--- Data for processing ---

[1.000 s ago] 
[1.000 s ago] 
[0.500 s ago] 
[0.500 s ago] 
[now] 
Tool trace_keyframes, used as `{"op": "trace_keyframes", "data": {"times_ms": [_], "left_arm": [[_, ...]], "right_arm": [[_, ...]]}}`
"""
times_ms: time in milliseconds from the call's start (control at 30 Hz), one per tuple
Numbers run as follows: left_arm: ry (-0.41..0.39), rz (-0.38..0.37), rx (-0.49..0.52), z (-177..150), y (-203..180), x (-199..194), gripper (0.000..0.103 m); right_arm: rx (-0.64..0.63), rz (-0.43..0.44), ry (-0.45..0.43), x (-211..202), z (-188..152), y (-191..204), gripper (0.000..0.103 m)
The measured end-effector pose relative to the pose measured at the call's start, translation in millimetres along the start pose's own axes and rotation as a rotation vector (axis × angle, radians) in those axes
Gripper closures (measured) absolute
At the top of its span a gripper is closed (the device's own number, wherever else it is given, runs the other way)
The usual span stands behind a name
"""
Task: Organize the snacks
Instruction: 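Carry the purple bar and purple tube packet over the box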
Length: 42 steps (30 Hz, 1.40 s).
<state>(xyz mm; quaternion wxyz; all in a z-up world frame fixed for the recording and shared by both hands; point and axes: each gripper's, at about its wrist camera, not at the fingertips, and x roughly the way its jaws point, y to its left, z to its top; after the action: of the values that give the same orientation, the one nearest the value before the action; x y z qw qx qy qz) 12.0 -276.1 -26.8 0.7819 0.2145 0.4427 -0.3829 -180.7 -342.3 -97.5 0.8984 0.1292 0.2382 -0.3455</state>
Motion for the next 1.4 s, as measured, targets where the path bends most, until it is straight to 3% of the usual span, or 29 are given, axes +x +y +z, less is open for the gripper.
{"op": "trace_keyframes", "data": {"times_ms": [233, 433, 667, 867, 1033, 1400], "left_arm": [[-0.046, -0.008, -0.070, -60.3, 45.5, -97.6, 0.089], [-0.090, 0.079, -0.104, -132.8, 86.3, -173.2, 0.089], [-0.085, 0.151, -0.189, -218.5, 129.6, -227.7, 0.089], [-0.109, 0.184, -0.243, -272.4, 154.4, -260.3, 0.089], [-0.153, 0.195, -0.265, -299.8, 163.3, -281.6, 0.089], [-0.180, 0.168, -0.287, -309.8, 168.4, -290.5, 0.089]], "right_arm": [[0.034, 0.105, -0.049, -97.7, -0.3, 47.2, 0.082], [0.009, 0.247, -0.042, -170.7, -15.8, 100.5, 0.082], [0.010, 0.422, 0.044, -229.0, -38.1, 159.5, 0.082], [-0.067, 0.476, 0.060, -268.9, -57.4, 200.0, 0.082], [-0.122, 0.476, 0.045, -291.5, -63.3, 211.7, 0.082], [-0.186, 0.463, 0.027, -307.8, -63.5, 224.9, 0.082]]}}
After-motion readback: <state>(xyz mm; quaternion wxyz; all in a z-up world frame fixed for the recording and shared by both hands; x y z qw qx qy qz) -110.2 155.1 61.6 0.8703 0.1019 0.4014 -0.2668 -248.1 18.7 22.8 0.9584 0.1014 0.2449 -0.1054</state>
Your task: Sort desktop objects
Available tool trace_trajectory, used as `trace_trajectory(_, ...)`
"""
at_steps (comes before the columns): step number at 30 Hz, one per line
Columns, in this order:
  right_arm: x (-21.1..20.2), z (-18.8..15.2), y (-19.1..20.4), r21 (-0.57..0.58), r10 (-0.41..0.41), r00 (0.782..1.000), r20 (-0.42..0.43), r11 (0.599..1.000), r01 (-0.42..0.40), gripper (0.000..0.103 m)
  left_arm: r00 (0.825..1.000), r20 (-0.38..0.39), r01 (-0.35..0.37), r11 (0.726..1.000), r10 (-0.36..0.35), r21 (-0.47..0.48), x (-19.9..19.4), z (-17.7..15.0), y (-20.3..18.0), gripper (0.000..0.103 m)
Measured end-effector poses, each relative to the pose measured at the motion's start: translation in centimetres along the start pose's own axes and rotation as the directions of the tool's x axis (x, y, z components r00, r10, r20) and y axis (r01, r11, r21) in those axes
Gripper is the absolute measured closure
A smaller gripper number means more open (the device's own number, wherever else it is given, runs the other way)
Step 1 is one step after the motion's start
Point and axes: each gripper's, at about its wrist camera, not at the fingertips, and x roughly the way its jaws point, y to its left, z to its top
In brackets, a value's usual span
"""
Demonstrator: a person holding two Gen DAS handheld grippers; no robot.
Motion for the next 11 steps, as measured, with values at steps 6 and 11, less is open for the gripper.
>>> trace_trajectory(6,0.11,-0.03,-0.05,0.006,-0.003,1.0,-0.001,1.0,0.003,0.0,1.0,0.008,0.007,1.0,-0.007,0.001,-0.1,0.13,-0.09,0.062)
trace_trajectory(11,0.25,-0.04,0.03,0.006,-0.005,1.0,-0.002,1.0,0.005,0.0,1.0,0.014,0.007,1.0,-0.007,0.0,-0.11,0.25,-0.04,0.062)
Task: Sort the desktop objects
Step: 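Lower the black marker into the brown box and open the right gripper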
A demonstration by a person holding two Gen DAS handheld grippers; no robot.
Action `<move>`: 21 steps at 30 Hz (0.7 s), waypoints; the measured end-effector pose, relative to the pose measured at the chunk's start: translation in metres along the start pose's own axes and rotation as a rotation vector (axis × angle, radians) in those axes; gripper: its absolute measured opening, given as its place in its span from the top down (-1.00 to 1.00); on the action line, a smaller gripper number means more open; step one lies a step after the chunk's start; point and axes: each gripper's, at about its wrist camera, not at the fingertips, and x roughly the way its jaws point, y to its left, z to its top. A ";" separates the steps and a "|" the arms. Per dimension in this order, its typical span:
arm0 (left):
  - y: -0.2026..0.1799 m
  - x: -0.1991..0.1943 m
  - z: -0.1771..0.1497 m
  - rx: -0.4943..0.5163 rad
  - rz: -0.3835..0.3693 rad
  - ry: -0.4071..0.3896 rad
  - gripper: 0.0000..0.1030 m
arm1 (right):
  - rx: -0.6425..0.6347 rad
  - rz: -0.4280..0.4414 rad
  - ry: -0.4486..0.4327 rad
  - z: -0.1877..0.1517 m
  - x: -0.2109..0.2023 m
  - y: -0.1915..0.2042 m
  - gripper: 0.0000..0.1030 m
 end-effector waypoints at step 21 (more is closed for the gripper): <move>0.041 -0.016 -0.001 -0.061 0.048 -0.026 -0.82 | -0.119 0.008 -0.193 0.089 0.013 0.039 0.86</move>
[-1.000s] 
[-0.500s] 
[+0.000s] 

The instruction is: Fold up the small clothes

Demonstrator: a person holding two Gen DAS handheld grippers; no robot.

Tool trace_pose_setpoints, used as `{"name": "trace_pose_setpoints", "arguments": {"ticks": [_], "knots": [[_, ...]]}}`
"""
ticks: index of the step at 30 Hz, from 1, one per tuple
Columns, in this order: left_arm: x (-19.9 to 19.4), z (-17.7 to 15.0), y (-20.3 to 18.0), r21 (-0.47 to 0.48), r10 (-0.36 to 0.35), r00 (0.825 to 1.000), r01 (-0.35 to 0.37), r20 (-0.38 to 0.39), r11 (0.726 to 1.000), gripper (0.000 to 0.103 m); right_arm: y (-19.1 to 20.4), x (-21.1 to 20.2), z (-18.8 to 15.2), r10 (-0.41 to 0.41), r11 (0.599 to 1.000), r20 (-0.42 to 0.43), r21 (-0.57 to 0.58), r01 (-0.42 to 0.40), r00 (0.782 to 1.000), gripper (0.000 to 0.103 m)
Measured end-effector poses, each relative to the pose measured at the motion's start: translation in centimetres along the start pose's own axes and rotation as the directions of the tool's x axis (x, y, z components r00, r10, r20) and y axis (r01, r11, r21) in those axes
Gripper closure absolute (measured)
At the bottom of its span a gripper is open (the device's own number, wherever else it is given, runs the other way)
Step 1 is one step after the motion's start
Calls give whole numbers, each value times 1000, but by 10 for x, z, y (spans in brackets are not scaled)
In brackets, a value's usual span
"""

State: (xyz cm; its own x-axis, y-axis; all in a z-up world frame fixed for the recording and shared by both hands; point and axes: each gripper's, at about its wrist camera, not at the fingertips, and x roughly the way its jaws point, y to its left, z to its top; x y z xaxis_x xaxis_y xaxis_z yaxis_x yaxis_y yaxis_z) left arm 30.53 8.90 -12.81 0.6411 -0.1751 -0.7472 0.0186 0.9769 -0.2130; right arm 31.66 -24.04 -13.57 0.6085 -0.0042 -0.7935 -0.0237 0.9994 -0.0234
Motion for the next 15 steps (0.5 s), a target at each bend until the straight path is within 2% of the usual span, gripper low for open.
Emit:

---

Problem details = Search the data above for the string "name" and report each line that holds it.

Exercise answer =
The usual span stands behind a name
Tool trace_pose_setpoints, used as `{"name": "trace_pose_setpoints", "arguments": {"ticks": [_], "knots": [[_, ...]]}}`

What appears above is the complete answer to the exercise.